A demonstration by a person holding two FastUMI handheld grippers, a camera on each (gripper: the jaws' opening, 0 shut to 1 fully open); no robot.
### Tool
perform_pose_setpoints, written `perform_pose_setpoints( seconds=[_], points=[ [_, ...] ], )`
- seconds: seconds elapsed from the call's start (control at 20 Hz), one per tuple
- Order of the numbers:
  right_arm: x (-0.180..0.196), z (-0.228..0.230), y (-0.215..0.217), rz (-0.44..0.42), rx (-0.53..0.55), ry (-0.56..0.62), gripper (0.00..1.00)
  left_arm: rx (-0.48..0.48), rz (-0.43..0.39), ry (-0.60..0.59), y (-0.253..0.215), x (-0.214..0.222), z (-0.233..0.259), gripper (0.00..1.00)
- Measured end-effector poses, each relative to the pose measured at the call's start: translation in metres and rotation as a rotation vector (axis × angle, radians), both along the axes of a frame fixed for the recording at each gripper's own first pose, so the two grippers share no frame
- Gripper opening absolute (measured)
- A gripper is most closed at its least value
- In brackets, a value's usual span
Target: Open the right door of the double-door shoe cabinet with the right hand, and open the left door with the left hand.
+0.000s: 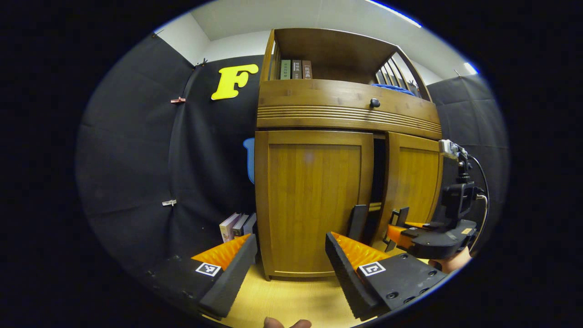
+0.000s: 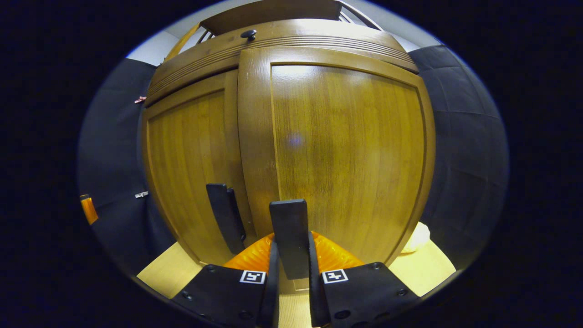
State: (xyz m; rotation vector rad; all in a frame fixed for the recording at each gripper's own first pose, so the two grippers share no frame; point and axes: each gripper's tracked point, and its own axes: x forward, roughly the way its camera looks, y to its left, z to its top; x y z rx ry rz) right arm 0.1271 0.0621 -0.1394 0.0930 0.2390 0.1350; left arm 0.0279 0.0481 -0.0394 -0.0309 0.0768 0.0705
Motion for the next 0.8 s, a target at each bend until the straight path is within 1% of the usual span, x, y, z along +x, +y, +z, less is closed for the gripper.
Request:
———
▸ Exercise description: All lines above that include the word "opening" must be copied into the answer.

▸ Expected answer:
A demonstration by a person holding two FastUMI handheld grippers, a camera on each (gripper: the jaws' opening, 0 shut to 1 fully open); no robot.
- Gripper opening absolute (measured)

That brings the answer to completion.